**Your instructions:** Check the listing below for lines with the word "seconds" and say how many there are, with nothing but the number.

**Supplied material:**
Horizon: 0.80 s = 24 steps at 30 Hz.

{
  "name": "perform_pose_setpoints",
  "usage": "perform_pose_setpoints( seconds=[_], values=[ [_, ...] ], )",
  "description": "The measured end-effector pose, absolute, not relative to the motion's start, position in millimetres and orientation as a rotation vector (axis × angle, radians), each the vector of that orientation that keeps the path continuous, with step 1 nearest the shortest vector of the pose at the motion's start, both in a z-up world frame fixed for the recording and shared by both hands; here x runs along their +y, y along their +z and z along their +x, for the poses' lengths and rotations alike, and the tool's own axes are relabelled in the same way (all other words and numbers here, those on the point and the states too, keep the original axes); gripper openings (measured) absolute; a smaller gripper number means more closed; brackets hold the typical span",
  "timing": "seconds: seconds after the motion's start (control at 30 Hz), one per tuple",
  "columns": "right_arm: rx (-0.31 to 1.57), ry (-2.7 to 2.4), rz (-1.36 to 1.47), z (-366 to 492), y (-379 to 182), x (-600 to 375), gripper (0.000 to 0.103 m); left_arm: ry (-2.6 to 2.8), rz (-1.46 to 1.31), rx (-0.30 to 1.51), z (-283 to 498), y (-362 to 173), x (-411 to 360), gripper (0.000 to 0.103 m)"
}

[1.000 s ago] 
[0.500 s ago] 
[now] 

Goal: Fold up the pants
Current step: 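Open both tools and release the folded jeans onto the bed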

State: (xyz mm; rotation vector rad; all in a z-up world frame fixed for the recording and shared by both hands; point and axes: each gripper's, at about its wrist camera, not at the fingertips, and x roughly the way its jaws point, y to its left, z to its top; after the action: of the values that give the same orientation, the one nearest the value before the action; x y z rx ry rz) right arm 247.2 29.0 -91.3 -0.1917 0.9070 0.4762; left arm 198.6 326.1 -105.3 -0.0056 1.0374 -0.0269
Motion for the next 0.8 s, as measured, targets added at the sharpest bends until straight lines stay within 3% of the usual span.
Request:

**Task response:** 2